Task instructions: Exactly as written, set down each line of the data below except its pictures.

Information provided:
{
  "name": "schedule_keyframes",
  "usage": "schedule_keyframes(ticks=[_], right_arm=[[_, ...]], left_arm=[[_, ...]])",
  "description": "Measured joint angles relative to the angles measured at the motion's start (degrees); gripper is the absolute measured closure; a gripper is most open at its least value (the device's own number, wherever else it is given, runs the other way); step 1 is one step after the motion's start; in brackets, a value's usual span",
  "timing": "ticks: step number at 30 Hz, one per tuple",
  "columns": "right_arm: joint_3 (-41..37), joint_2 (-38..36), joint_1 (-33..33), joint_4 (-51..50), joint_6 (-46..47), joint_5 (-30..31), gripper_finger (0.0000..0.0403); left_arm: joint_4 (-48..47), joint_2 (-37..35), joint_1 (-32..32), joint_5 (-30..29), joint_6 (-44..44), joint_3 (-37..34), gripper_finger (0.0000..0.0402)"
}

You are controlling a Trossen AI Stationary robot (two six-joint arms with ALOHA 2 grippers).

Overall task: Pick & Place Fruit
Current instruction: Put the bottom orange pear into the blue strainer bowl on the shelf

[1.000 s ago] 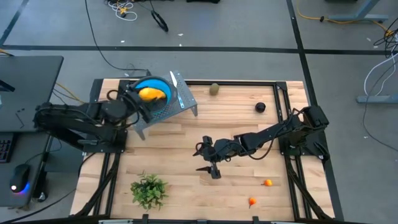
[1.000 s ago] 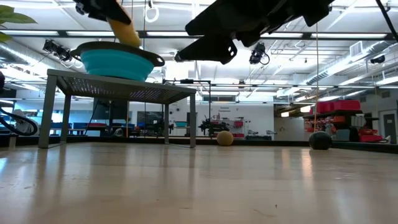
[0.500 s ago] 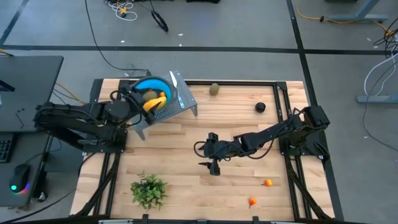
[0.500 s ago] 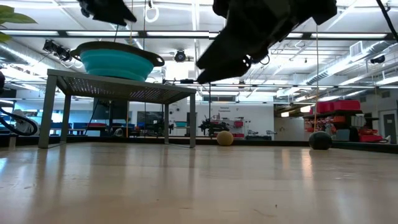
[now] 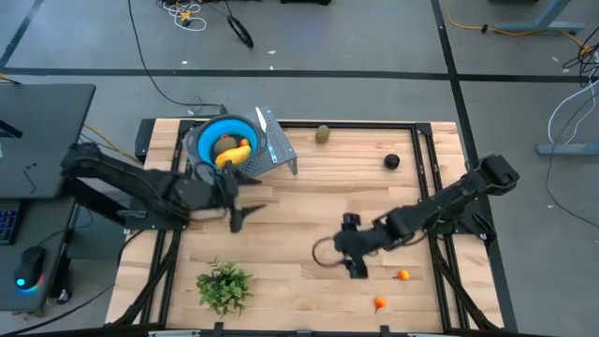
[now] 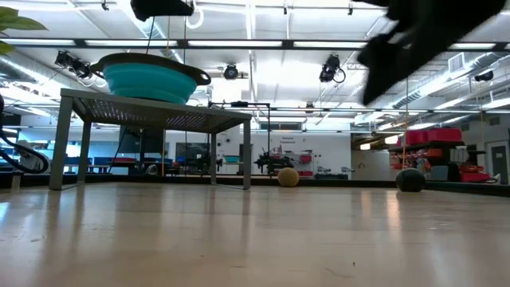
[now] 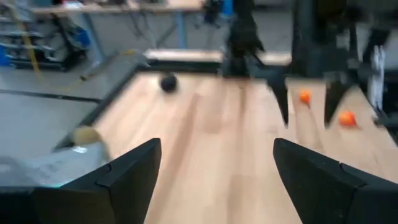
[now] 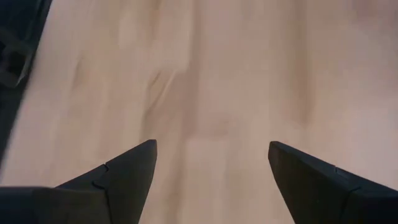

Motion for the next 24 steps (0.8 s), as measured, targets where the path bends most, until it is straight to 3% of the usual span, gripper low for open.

Solution to this exercise:
{
  "name": "schedule_keyframes",
  "usage": "schedule_keyframes(ticks=[_], right_arm=[[_, ...]], left_arm=[[_, ...]])",
  "description": "Measured joint angles relative to the angles measured at the motion's start (degrees); gripper is the absolute measured closure; a gripper is most open at its least value (the device's own number, wherever else it is given, runs the other way); step 1 is one step after the motion's start; in brackets, a value's usual span",
  "timing": "ticks: step number at 30 Hz, one per tuple",
  "columns": "right_arm: joint_3 (-41..37), joint_2 (-38..36), joint_1 (-33..33), joint_4 (-51..50), joint_6 (-46..47), joint_5 (-30..31), gripper_finger (0.0000..0.0403); left_arm: joint_4 (-48..47), joint_2 (-37..35), joint_1 (-32..32), joint_5 (-30..29), joint_6 (-44..44), joint_3 (-37..34), gripper_finger (0.0000..0.0402)"
}

You are controlling a Trossen AI Stationary robot (two six-joint arms with ALOHA 2 grippers).

Overall task: Pick & Place Fruit
Current instruction: Put the bottom orange pear into the blue strainer bowl on the shelf

[1.000 s ago] 
[1.000 s ago] 
[0.500 s ago] 
[0.500 s ago] 
[now] 
[now] 
[now] 
[now] 

Motion for the next 24 steps (0.8 s), as measured, targets where the path bends most, until it is straight to 3% of the usual span, gripper low for open.

That wraps up the exercise.